Figure 2. Longevity-promoting interventions increase skn-1 dependent collagen expression in adults

a, Functional categories enriched in SKN-1-upregulated daf-2(−) gene sets, identified by DAVID. Enrichment scores ≥ 1.3 are shown. b-d, Collagen upregulation by adulthood daf-2 RNAi. mRNA expression in wild type (+) or skn-1(zu135) (−) animals, assayed by qRT-PCR. nit-1 and gst-4 are canonical SKN-1 targets. SAM score ranks are in Supplementary Table 3. e, Rapamycin-treated (100 µM) wild type and skn-1(zu67) animals are compared. f.
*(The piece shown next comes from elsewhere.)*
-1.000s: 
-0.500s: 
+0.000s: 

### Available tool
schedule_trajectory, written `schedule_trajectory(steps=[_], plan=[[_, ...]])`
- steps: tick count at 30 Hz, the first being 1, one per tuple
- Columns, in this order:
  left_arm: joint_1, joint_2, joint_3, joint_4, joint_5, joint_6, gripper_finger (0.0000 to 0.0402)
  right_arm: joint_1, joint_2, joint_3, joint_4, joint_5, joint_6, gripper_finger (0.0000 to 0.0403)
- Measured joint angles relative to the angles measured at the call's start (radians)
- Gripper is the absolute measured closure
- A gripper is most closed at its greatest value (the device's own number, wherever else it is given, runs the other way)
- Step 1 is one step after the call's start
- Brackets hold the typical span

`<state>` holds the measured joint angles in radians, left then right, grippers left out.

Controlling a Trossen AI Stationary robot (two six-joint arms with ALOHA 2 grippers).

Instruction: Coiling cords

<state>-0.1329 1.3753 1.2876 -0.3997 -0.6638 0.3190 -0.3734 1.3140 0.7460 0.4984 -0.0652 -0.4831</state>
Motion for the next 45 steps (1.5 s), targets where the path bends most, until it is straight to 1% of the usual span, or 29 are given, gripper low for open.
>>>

Expression in the DR model eat-2. RNAi-sensitized control (rrf-3(pk1426)) (ctr) or eat-2(ad1116); rrf-3(pk1426) (eat-2) adults were exposed to EV or skn-1 RNAi. g. Upregulation after germline stem cell proliferation block induced by glp-1(bn18) temperature shift. 3 replicates of 200 worms were analysed at the indicated days (c, d) or at the end of treatment. Data are represented as mean ± s.e.m. P value *<0.05, **<0.001, ***<0.0001 relative to wild type or control, by one sample t-test, two-tailed, hypothetical mean of 1.
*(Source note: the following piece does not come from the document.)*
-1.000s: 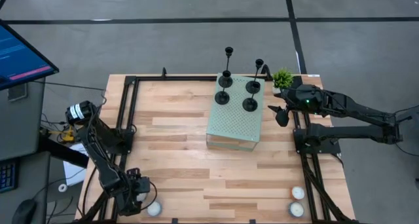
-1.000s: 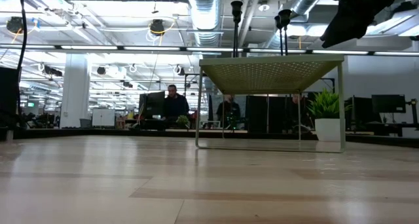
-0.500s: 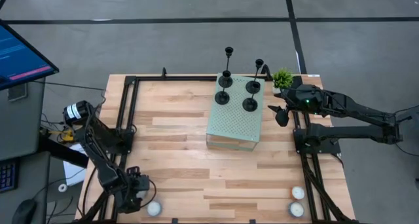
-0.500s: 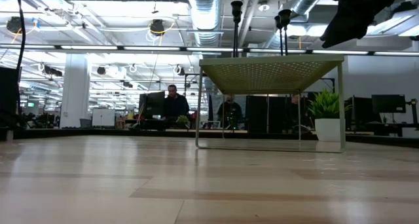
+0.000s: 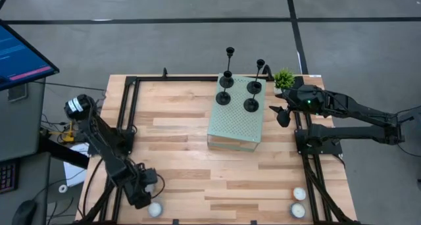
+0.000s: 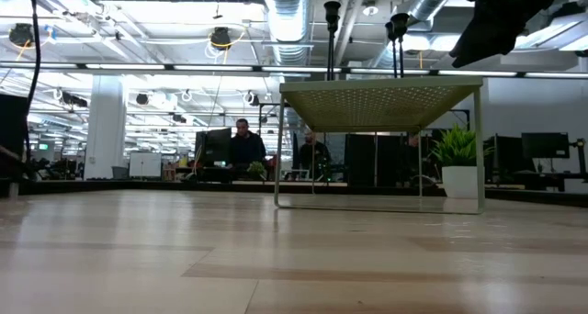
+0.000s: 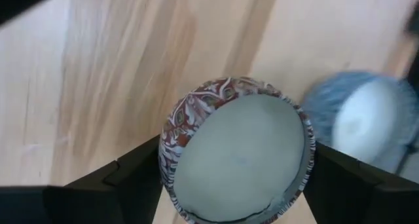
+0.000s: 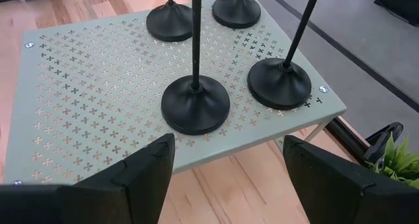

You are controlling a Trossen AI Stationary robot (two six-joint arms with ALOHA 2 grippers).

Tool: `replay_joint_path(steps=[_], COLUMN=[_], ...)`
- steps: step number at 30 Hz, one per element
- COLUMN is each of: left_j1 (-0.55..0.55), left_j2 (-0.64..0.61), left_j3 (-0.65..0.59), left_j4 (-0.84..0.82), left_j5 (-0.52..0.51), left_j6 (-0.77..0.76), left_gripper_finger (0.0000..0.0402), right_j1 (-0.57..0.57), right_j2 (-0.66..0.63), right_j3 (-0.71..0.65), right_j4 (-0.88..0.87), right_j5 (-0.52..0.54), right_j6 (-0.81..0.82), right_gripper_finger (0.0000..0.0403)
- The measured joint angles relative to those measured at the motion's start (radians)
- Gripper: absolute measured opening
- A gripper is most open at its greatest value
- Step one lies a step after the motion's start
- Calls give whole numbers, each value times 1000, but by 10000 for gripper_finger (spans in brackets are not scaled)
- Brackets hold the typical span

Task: Pick & Place candle stick holders
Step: Put the red patterned scented candle on the shelf

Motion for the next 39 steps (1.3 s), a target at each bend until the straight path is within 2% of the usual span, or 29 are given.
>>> replay_joint_path(steps=[8, 14, 19, 26, 29, 33, 36, 39], left_j1=[218, 433, 590, 772, 794, 769, 735, 702], left_j2=[-178, -264, -261, -182, -149, -111, -95, -94], left_j3=[0, 32, 137, 291, 298, 297, 297, 297], left_j4=[-7, 20, 73, 82, 45, -70, -108, -128], left_j5=[-7, -9, -9, -41, 31, 106, 122, 117], left_j6=[8, 105, 271, 502, 525, 525, 525, 522], left_gripper_finger=[308, 301, 299, 299, 299, 300, 300, 300], right_j1=[0, 0, 0, 0, 1, 4, 37, 123], right_j2=[0, 0, 0, 0, 0, 0, 0, 2], right_j3=[0, 0, 0, 0, 0, 0, 0, 0], right_j4=[-35, -44, -44, -45, -50, -70, -106, -140], right_j5=[0, 0, 0, 0, -13, -83, -166, -242], right_j6=[0, 0, 0, 0, 7, 53, 112, 190], right_gripper_finger=[276, 276, 276, 276, 276, 276, 276, 276])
Figure 3. Adulthood collagen expression promotes longevity

a, b, SKN-1-upregulated collagens are needed for daf-2(e1370) longevity at 15°C but not 20°C. c, Adulthood collagen knockdown reduced eat-2(ad1116) lifespan at 15°C. Trial run in parallel with (a, and Extended Data Fig. 4c). d, Adulthood collagen expression is required for rapamycin lifespan extension. Rapamycin treatment and RNAi were initiated at adulthood day one. e, Longevity from reduced germline stem cell number requires adult collagen expression. glp-1(bn18) was exposed to RNAi or EV control after downshift from the non-permissive temperature to 20°C. In (a-e), the grey dashed line shows the wild-type or control lifespan. f, Overexpression of collagens COL-10, COL-13, and COL-120 individually or in combination increased lifespan. P value *<0.05, **<0.001, ***<0.0001 by Log-Rank. Statistics and additional lifespan data are in Extended Data Table 3 and Supplementary Table 13.
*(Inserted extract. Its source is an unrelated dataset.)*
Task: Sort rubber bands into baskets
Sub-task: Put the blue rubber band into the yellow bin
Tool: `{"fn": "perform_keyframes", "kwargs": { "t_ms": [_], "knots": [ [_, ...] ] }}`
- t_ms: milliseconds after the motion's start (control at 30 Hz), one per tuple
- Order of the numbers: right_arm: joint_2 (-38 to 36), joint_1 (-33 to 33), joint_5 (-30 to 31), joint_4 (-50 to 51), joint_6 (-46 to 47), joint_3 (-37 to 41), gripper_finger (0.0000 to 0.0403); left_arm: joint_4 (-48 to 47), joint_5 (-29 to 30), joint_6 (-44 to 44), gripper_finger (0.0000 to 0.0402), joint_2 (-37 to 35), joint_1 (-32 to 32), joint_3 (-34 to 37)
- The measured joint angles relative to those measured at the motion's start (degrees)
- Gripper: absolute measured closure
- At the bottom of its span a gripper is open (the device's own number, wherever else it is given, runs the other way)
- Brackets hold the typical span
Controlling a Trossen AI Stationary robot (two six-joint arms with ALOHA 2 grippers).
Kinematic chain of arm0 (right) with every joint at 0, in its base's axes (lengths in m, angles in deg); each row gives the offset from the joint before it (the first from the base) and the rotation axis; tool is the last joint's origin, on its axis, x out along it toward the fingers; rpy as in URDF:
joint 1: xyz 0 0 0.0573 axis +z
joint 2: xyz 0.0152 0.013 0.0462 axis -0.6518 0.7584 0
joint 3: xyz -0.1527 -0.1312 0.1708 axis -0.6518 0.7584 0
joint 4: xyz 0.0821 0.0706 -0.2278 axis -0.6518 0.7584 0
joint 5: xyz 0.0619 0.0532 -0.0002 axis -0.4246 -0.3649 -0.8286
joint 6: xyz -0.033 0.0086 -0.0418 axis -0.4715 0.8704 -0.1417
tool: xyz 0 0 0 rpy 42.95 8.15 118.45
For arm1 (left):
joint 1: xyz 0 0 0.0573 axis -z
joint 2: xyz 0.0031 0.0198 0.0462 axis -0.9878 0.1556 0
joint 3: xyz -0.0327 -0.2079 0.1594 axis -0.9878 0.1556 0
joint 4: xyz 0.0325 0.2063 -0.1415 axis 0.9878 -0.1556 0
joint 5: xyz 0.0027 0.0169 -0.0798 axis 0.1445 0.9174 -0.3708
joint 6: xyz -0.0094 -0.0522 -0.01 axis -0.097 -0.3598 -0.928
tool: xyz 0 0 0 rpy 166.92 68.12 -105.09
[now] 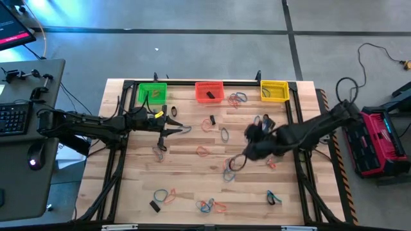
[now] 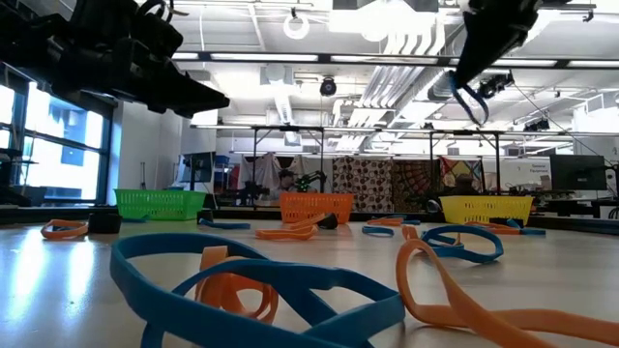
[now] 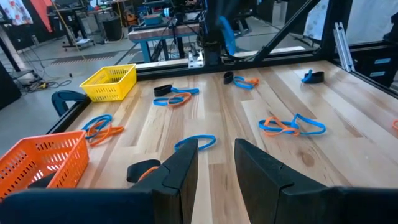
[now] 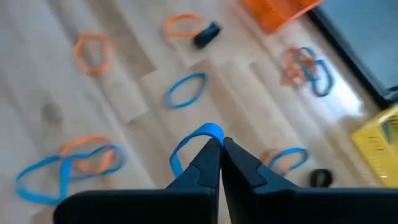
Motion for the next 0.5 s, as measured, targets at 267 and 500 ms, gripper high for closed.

Figure 4. Importance of ECM remodelling for longevity assurance

a, b, Adulthood collagen expression is required for rIIS to delay appearance of ageing markers. The same animals were scored in each panel, N>60. Each dot represents an animal; 2 merged trials; P value ***<0.0001 determined with unpaired t-test, two-tailed. c, Disappearance of the LON-3 collagen from the cuticle during ageing. Typical animals at the indicated days of adulthood are shown. Midsections from representative LON-3::GFP (green fluorescent protein) adults are shown, ventral side down, anterior to the left, scale bar = 10 µm. d, Interventions that increase longevity induce adulthood ECM deposition. Total collagen in day-8 adults is indicated by hydroxyproline content. daf-2 RNAi was initiated at day-one. glp-1(bn18) mutants were kept at the permissive temperature (15°C) or shifted to 25°C until day-one of adulthood then kept at 20°C. e, Loss of a single collagen interferes with rIIS-induced collagen deposition. In d, e, N>3000 per sample. Data are represented as mean ± s.e.m. P -value *<0.05 relative to control, by one sample t-test, two-tailed, hypothetical mean of 1. f, Dependence of a collagen promoter (col-144) on adulthood expression of other SKN-1-upregulated collagens in daf-2(e1370) under dauer-independent conditions. Scoring is described in Extended Data Fig. 7d RNAi initiated at day 1 of adulthood had a much more severe effect at 15°C (upper panel) than 20°C (lower panel), starting at day 6. N>60 for each condition, 1 representative trial is shown, with P value by chi² (*=P<0.05; $=P<0.001; #=P<0.0001).